[Problem to work on]:
In the data below, which lines contain "corner"? List them by copying each one.

Dataset records
+-------+

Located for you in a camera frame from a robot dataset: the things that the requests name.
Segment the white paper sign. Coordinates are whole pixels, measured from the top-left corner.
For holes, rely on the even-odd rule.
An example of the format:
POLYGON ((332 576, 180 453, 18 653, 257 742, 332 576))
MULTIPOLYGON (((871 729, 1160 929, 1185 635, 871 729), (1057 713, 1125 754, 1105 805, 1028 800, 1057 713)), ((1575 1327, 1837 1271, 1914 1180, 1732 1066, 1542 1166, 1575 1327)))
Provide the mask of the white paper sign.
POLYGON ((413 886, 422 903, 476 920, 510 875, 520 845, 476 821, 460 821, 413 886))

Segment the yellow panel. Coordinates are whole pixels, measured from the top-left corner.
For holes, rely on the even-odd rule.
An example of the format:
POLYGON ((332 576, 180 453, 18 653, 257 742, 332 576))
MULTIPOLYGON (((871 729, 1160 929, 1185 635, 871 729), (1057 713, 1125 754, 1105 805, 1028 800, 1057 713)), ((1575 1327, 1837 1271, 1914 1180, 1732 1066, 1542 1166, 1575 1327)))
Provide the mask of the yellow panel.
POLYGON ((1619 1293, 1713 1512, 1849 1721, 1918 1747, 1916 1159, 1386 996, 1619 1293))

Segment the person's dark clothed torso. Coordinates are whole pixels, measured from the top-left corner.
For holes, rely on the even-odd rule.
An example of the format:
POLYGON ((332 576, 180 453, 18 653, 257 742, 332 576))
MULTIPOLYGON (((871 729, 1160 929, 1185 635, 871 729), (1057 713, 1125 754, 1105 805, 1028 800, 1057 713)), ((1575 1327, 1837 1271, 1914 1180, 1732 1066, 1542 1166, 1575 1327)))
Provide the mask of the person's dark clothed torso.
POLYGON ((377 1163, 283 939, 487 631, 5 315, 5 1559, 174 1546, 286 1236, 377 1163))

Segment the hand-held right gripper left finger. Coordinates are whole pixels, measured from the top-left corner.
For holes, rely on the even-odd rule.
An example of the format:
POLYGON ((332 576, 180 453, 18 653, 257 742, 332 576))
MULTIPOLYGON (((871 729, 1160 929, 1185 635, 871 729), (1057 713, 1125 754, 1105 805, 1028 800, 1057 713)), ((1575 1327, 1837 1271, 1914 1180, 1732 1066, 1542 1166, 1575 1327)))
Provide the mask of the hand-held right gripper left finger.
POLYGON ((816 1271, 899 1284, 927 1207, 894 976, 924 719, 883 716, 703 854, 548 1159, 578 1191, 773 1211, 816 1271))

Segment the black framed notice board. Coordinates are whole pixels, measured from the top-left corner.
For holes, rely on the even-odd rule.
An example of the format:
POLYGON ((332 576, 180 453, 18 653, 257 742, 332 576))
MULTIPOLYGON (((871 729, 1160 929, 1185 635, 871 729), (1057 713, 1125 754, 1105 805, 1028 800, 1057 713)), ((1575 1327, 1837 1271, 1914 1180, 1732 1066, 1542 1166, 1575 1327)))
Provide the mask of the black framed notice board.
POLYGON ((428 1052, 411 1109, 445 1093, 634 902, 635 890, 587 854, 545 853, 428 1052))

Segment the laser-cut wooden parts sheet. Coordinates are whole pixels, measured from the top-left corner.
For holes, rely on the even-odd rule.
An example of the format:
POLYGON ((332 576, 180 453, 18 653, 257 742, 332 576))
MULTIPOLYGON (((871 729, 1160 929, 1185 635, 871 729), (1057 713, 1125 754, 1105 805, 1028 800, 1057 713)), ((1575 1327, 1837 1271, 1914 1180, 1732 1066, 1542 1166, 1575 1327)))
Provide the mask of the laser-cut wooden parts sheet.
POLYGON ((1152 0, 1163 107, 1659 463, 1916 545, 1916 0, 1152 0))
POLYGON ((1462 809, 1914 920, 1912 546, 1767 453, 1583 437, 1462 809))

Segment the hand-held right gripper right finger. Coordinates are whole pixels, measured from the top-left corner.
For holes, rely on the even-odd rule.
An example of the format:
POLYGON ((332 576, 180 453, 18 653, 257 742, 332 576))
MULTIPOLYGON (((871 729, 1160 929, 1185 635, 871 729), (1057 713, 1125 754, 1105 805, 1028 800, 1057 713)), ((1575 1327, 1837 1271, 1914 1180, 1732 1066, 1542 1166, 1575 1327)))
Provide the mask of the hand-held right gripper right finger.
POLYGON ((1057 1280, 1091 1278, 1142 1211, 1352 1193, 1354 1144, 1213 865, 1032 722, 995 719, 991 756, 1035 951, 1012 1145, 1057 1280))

+-------+

[Answer for this exercise]:
Segment the white paper sign. Coordinates are whole pixels, measured from the top-left corner.
Segment the yellow panel. Coordinates are whole pixels, measured from the top-left corner.
Segment the person's dark clothed torso. Coordinates are whole pixels, measured from the top-left corner.
Segment the hand-held right gripper left finger. Coordinates are whole pixels, measured from the top-left corner.
Segment the black framed notice board. Coordinates are whole pixels, measured from the top-left corner.
Segment the laser-cut wooden parts sheet. Coordinates are whole pixels, measured from the top-left corner.
Segment the hand-held right gripper right finger. Coordinates are whole pixels, measured from the top-left corner.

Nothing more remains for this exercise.